Managing complex configurations for machine learning experiments can be quite challenging. The scope of configurations can be quite diverse: ranging from managing different databases, datasets, model types and their respective hyperparameters and metrics. Configurations may also be used to define various preprocessing and feature engineering work associated with a model training pipeline as well as potential model deployment strategies.
Machine learning experimentation best practices dictate that one should never hardcode their configurations, but instead define it elsewhere in a human readable file.
yaml
has become the most intuitive solution for this, and hydra
has become the de-facto implementation for managing complex, nested yaml
configuration files.
While hydra
is extremely powerful, it's assumptions around how one uses configurations are actually misplaced in the context of workflow orchestration. In short, hydra
will create an DictConfig
construct of hierarchical configurations from your selected files. This is one, large single object. However, in the context of workflow orchestration, this approach is inelegant and inefficient for a few reasons.

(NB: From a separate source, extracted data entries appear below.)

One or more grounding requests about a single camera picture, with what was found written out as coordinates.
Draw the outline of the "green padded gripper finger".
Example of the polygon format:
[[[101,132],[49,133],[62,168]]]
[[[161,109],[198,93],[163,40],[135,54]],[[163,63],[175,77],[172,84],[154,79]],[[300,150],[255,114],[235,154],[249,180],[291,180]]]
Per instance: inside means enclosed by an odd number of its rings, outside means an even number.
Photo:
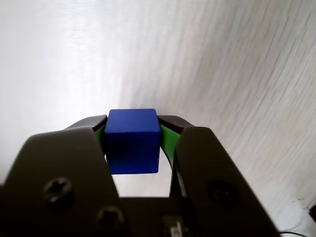
[[[180,135],[173,164],[194,215],[196,237],[277,237],[254,192],[210,128],[178,116],[159,122]]]

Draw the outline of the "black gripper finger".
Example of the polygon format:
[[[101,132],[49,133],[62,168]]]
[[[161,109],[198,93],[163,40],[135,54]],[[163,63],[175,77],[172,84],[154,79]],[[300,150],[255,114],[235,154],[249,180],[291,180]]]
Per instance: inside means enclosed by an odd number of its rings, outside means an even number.
[[[96,131],[105,115],[31,136],[0,189],[3,237],[125,237],[126,222]]]

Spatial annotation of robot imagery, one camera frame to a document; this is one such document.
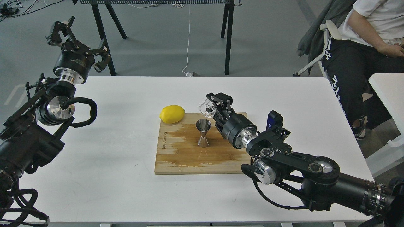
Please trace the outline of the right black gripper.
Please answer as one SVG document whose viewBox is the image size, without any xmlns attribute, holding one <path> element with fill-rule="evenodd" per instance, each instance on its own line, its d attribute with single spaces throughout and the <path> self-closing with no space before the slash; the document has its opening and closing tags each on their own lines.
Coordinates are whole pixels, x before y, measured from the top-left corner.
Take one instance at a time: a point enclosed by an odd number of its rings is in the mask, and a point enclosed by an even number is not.
<svg viewBox="0 0 404 227">
<path fill-rule="evenodd" d="M 217 114 L 213 117 L 215 127 L 222 138 L 236 149 L 245 148 L 254 138 L 257 138 L 257 127 L 244 115 L 235 113 L 231 108 L 233 99 L 222 92 L 206 95 L 213 98 L 217 104 Z"/>
</svg>

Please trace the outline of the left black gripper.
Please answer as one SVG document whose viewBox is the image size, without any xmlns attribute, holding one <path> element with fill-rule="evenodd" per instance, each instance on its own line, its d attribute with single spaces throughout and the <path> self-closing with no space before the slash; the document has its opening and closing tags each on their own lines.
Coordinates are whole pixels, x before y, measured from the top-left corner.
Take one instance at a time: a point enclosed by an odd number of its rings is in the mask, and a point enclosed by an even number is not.
<svg viewBox="0 0 404 227">
<path fill-rule="evenodd" d="M 75 20 L 72 16 L 68 22 L 56 21 L 50 34 L 46 36 L 47 44 L 58 46 L 61 53 L 55 63 L 53 72 L 56 76 L 62 77 L 70 73 L 75 80 L 73 83 L 82 84 L 87 81 L 88 73 L 93 66 L 95 71 L 100 73 L 108 65 L 111 55 L 107 47 L 107 39 L 103 38 L 97 49 L 90 49 L 88 46 L 80 46 L 80 42 L 73 34 L 71 27 Z M 100 56 L 100 61 L 95 61 L 95 57 Z"/>
</svg>

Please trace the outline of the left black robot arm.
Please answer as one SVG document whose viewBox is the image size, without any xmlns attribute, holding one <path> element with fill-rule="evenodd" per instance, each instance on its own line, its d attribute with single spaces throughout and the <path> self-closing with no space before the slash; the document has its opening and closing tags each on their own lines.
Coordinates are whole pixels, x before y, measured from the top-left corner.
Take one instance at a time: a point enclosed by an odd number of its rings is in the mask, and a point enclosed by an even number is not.
<svg viewBox="0 0 404 227">
<path fill-rule="evenodd" d="M 92 124 L 97 105 L 92 99 L 75 97 L 76 85 L 86 82 L 89 70 L 104 70 L 111 60 L 106 39 L 90 49 L 72 32 L 75 17 L 56 21 L 47 44 L 61 48 L 53 72 L 55 78 L 42 74 L 39 80 L 26 83 L 28 101 L 4 122 L 1 132 L 1 226 L 27 225 L 46 227 L 49 216 L 34 208 L 35 189 L 20 189 L 19 179 L 49 164 L 64 148 L 61 138 L 69 127 Z"/>
</svg>

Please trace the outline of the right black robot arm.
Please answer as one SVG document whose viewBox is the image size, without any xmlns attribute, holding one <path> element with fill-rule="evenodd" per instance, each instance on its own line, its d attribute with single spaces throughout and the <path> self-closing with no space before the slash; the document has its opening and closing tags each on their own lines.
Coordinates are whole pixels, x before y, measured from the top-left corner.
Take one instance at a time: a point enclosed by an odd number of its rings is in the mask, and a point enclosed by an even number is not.
<svg viewBox="0 0 404 227">
<path fill-rule="evenodd" d="M 403 226 L 403 178 L 396 177 L 389 185 L 371 182 L 340 172 L 339 165 L 324 156 L 293 152 L 284 140 L 290 131 L 283 127 L 283 117 L 271 111 L 266 130 L 257 127 L 244 115 L 231 108 L 233 99 L 224 93 L 206 95 L 206 110 L 222 137 L 237 149 L 245 148 L 250 164 L 242 164 L 242 172 L 253 180 L 259 194 L 269 203 L 288 210 L 327 210 L 332 204 L 372 216 L 361 224 L 373 227 Z M 301 199 L 303 205 L 285 206 L 270 200 L 258 183 L 275 184 Z"/>
</svg>

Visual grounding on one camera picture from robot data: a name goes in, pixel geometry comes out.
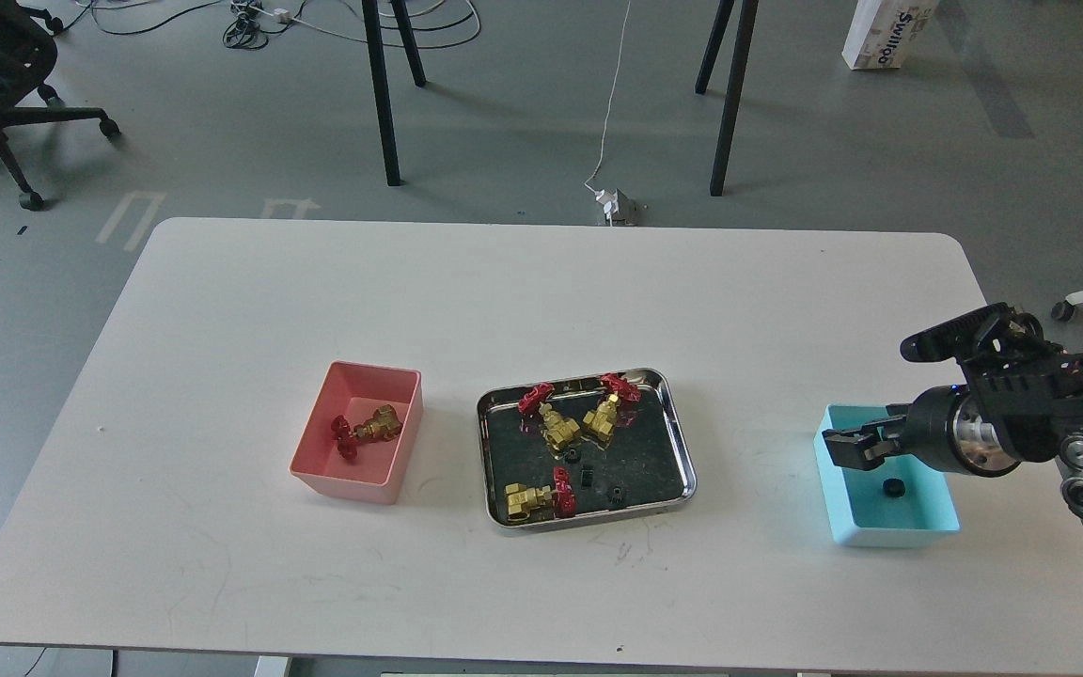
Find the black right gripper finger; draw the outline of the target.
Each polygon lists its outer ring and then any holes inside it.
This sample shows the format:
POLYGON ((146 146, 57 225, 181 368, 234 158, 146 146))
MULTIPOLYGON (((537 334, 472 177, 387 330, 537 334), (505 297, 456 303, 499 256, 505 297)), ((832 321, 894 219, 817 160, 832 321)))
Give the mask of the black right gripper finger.
POLYGON ((828 404, 820 425, 820 441, 837 437, 846 443, 871 437, 873 443, 899 443, 905 429, 908 404, 828 404))
POLYGON ((831 434, 831 463, 841 468, 872 471, 888 458, 908 455, 899 438, 880 434, 831 434))

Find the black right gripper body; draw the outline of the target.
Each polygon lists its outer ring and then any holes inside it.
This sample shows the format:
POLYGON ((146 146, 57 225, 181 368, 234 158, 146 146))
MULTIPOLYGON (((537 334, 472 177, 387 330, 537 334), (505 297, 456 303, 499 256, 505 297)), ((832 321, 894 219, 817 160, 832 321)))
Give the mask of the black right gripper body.
POLYGON ((1020 465, 966 386, 936 386, 908 403, 899 450, 934 470, 981 479, 1007 476, 1020 465))

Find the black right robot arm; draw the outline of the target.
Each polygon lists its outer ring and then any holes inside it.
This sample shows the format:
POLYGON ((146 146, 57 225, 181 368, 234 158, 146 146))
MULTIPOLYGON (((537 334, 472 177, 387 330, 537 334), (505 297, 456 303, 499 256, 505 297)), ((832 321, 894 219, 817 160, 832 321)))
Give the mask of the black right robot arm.
POLYGON ((935 471, 999 479, 1025 463, 1057 459, 1070 470, 1064 502, 1083 519, 1083 353, 1048 341, 1032 314, 996 303, 906 336, 900 355, 954 360, 965 381, 818 433, 830 463, 873 471, 912 457, 935 471))

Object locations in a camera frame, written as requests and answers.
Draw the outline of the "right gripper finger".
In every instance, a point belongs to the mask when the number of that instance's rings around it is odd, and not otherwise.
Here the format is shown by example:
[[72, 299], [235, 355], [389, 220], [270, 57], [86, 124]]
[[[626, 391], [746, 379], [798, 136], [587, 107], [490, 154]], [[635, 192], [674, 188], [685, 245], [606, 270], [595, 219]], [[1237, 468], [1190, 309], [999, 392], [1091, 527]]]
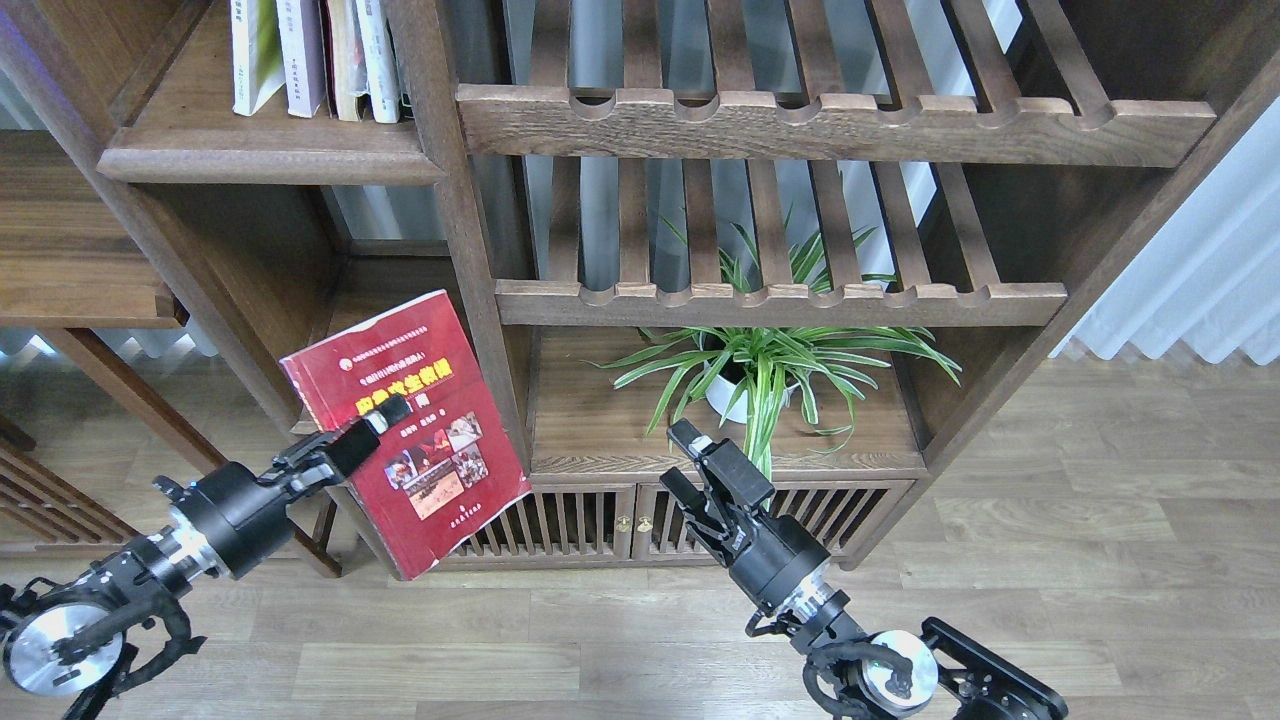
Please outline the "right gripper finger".
[[660, 475], [685, 518], [687, 532], [708, 551], [732, 551], [736, 518], [728, 491], [718, 480], [699, 489], [677, 468]]

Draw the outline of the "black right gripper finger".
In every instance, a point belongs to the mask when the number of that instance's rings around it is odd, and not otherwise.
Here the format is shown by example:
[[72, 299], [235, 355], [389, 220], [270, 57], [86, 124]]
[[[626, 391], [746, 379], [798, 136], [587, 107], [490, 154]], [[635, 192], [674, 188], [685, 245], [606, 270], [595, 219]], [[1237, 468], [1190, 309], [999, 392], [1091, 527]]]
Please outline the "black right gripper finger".
[[687, 420], [676, 421], [668, 438], [690, 460], [703, 479], [703, 488], [714, 479], [728, 491], [735, 518], [762, 515], [774, 493], [772, 483], [731, 439], [712, 441]]

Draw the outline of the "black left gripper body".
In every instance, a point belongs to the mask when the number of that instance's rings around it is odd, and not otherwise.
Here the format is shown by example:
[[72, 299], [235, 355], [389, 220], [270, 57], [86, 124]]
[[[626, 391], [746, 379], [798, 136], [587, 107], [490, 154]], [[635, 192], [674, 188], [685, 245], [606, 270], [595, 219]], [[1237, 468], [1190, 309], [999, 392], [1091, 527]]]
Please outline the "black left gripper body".
[[173, 525], [165, 555], [189, 580], [200, 573], [243, 578], [283, 544], [293, 541], [325, 577], [339, 577], [340, 565], [289, 518], [287, 509], [340, 482], [340, 473], [320, 448], [305, 441], [273, 460], [256, 477], [239, 462], [228, 462], [197, 482], [180, 486], [165, 479]]

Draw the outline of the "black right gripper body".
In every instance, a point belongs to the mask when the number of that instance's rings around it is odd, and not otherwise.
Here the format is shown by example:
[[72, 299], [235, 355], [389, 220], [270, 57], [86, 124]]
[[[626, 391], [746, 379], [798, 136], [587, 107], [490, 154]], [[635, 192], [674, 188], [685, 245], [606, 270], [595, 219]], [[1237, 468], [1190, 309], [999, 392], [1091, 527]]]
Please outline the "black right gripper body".
[[829, 552], [792, 516], [759, 506], [701, 498], [685, 509], [687, 527], [733, 583], [767, 616], [777, 614]]

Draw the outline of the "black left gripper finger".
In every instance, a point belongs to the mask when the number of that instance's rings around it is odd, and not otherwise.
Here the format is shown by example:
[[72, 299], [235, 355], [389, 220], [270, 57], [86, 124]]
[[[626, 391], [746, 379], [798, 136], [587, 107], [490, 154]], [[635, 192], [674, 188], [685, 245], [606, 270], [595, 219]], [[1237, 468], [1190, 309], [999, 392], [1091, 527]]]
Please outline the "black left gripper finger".
[[406, 397], [392, 395], [347, 428], [329, 433], [317, 451], [323, 465], [329, 468], [328, 477], [332, 480], [349, 479], [379, 448], [381, 436], [410, 414], [411, 406]]

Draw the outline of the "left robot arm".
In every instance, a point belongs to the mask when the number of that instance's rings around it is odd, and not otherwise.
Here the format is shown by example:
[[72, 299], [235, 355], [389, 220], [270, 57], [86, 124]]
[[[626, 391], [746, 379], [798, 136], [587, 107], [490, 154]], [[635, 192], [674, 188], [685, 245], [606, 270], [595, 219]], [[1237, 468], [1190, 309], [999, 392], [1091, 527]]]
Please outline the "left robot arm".
[[228, 462], [188, 486], [154, 484], [173, 523], [137, 536], [73, 582], [3, 587], [3, 666], [32, 694], [76, 697], [69, 719], [95, 719], [105, 703], [151, 682], [204, 638], [180, 597], [200, 575], [242, 578], [293, 534], [287, 509], [349, 479], [380, 438], [411, 414], [393, 395], [339, 430], [317, 432], [278, 454], [261, 475]]

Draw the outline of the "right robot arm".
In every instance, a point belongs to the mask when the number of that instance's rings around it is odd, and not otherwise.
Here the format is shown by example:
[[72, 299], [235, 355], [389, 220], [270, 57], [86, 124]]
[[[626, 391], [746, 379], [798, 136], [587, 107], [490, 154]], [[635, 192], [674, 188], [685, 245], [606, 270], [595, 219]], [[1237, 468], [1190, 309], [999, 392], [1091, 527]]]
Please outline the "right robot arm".
[[937, 618], [919, 633], [870, 634], [846, 612], [849, 597], [824, 578], [829, 552], [790, 515], [773, 515], [773, 484], [731, 439], [714, 442], [689, 421], [668, 436], [703, 478], [662, 475], [686, 528], [750, 598], [750, 637], [788, 638], [804, 657], [809, 696], [835, 719], [905, 719], [937, 689], [959, 719], [1065, 719], [1064, 698]]

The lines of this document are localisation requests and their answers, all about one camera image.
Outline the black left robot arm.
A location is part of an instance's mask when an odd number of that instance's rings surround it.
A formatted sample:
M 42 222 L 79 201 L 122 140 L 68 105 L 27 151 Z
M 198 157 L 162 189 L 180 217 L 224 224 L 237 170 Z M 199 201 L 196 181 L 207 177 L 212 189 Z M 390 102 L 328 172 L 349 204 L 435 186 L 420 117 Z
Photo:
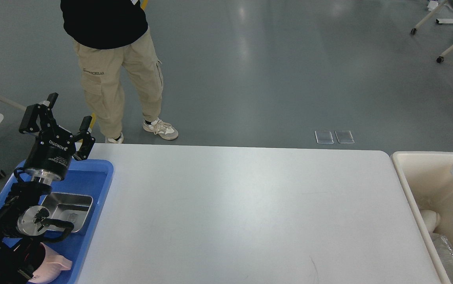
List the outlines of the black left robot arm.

For one, workflow orchestration tools such as Flyte rely upon strict type checking. A DictConfig
is a json
-like blob that is not strictly type checked.
Secondly, and quite related to my prior point, a DictConfig
has no guardrails against invalid values. For instance: I may have a configuration lr
that defines the learning rate for my model. hydra
will not know that lr
needs to be of type float
, but it also will not check whether 0. < lr < 1.
. In other words, such "bad" configurations will only be realized during run time, whereas ideally one should be able to prevent this at registration time.
Lastly, and perhaps most importantly, workflow orchestration benefits from minimal task inputs. In other words, any task in an DAG should have the minimal number of inputs in order to ensure optimal cache performance. If one were to naively input the DictConfig
to every task in the workflow this would result in extremely poor cache performance. Any single change to any configuration item would guarantee a cache miss on subsequent executions.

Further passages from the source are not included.